Nancy really stood in for a lot of relationships that Michiana and I have with non-native folks.  I think Nancy is fine that her adopted grandchild is native, but she kind of only wants Roki to be native in a way that’s comfortable for her. So, when she says, “We want you to remain connected”, she wants her to remain connected so she can talk about this with her friends at the Rotary Club. But not if it starts to push up against things that she holds valuable.

And Nancy provides that feeling of: “I’m certainly not a bad person. And I’m certainly not a racist. And I’m certainly not all these things. But this is really scary, and I’m only going to engage with this in a way that’s safe for me.” And that safe space ends up being oppressive.

“I learned that the word for mother is knó:ha, and the word for auntie is knohá:’ah, which means little mother…”

The film’s been described as so many things, from a road trip to a coming-of-age movie… You said you started with the idea of that aunty-niece relationship, when did the missing person element come in?

Yeah, the idea of an aunty-niece story, that kind of came first. But women and relatives going missing in our communities, and being murdered in our communities is something that’s very prevalent, and it’s something that all native communities handle. This seemed to be a way we could talk about that, but through a central relationship between two people left behind.

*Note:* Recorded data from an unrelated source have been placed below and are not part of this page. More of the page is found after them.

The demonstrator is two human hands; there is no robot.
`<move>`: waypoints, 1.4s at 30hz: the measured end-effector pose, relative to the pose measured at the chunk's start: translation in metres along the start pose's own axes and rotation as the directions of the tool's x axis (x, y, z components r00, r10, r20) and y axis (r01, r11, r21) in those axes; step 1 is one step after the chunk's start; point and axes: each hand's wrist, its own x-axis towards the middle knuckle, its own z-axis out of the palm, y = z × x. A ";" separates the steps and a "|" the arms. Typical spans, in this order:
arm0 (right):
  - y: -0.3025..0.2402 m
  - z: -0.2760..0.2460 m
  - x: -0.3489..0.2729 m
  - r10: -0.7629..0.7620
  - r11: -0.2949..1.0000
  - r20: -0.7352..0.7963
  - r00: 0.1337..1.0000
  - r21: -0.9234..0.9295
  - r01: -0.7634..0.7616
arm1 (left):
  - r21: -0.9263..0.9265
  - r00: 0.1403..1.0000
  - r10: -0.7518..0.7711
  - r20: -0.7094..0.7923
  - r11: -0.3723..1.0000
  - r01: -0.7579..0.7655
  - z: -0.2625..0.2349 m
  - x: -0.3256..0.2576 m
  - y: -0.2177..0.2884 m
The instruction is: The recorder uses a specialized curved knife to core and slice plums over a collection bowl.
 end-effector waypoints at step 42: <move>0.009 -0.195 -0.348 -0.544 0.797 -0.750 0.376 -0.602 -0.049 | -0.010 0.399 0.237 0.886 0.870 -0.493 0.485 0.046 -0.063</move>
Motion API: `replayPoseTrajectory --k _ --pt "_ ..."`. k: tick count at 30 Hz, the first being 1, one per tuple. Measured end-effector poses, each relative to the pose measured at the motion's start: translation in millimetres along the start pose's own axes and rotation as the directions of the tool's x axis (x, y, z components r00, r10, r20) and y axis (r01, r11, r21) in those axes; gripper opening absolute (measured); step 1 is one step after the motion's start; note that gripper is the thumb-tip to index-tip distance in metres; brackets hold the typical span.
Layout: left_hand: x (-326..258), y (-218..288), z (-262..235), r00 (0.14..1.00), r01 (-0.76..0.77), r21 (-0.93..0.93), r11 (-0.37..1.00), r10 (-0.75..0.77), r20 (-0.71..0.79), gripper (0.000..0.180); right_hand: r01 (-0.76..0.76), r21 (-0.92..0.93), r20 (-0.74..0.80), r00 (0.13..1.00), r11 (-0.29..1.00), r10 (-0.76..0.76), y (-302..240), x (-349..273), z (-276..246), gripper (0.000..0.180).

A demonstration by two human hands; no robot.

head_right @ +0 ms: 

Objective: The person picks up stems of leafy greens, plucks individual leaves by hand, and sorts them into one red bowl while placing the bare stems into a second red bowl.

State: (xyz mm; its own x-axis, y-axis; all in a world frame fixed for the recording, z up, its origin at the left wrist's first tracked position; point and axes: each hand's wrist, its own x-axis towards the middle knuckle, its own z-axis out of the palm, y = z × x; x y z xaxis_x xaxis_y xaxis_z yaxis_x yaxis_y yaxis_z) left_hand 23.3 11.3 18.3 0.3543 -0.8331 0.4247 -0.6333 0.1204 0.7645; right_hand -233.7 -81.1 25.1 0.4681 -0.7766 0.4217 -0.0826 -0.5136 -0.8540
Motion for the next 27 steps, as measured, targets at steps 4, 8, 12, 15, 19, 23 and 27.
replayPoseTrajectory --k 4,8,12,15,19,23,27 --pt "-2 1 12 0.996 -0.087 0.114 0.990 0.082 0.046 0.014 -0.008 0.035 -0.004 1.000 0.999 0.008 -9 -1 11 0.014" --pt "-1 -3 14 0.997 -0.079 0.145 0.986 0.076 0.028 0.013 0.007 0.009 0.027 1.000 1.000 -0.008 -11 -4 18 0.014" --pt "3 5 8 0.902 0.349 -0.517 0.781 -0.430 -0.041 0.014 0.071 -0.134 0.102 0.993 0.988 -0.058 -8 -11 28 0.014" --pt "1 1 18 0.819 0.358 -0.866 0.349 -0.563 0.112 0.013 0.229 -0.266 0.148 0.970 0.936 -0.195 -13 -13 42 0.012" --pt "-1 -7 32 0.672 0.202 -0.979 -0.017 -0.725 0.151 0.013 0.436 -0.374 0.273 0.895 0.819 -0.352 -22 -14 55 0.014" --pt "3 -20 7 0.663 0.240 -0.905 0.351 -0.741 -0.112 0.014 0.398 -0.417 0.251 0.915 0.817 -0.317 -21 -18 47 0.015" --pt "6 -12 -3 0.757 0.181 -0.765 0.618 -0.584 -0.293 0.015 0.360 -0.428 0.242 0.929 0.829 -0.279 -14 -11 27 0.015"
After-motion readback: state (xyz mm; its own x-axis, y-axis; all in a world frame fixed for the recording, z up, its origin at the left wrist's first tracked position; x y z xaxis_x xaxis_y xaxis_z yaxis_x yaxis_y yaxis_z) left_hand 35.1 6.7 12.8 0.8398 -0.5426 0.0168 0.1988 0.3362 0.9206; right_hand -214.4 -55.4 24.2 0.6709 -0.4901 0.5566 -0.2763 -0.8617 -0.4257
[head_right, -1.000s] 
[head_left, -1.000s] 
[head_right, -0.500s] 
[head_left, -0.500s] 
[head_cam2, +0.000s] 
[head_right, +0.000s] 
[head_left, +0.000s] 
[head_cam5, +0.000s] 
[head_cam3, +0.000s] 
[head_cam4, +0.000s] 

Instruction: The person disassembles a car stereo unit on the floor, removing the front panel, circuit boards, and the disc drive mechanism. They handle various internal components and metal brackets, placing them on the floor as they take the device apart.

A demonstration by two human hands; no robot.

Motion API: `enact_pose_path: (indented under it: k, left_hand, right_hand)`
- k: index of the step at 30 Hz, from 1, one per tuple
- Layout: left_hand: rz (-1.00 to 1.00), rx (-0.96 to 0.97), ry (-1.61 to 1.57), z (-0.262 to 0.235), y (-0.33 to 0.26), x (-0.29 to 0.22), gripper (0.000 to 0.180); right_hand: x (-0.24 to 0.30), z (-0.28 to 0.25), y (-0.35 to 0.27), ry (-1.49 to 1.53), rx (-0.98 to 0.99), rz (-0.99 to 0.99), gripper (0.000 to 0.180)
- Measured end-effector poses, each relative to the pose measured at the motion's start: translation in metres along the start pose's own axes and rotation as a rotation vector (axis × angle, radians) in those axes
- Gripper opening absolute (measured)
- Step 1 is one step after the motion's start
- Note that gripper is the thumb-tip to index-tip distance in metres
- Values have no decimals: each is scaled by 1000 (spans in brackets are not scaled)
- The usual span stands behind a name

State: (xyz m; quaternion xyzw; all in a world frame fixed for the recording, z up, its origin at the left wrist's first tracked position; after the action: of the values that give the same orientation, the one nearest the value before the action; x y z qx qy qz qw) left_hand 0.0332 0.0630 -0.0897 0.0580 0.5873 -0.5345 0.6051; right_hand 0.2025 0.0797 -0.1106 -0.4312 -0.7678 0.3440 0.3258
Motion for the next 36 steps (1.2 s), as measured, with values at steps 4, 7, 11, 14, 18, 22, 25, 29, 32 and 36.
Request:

Then them being wanted by the authorities gives us an instant antagonistic force, one that’s making the characters move and make choices. And then we’re dealing with the Indian Child Welfare Act, with the forced removal of native children, as well. So there’s all these things that you think existed in the past, but are actually still really actively existing in communities today.

The crime element does provide this really interesting flashpoint, it puts the characters in such a heightened state. How much do you think about what these characters are like in any other week, before Jax’s sister went missing? Because that could almost completely change their personality, how they react to things.

Yeah, I think my muse for a lot of my characters – and for both of the characters that I’ve written for Lily – it’s been my mom. And my mom is an incredibly talented, kind, strong native woman. And the thing is, is that when you’re traversing a world where you’re constantly having to play defence and offence at the same time, you have these walls built up around you. Because the moment that you allow yourself to laugh or the moment that you allow yourself to be goofy, or the moment that you allow yourself to fall in love, or, you know, put in anything that makes you vulnerable in a way that you know, is perhaps different for native folks than some others.

Jax is very loving, and she’s very giving, and she’s extremely passionate about the things that she cares about.  But she can seem gruff, and she can seem distant, and she can seem like she’s not connected, because she has to operate in that way to protect herself.  And I think what’s great about a character like that is that despite her stoic, exterior, we really get to see her go on a journey.  When you write a character, you want to know, well, what was her relationship with this person last week?  Where’s it gonna go in two weeks, and you really want to be able to live in that world.

So you come from a documentary background, and Fancy Dance is your first narrative feature. Were there any habits you had to stop during filming?

What’s funny is that I kind of only ever made documentary films because they were cheaper and you could do it when you had a camera on your arm. And while I was making documentaries, I started to question my ethics as a documentary filmmaker because as I would make docs all I wanted to do was make it up, like, “This isn’t as entertaining as it could be. If they would have said this or done this, it would have been way better story.”

So I think a couple of things that I’ve brought with me are, number one, probably don’t hire me as a documentary filmmaker.  But two, I really do love people’s real lived experiences, but I have to say, I’m better suited making up what happens in the world, rather than documenting what’s happened.

Fancy Dance arrived on Apple TV+ on 28th June.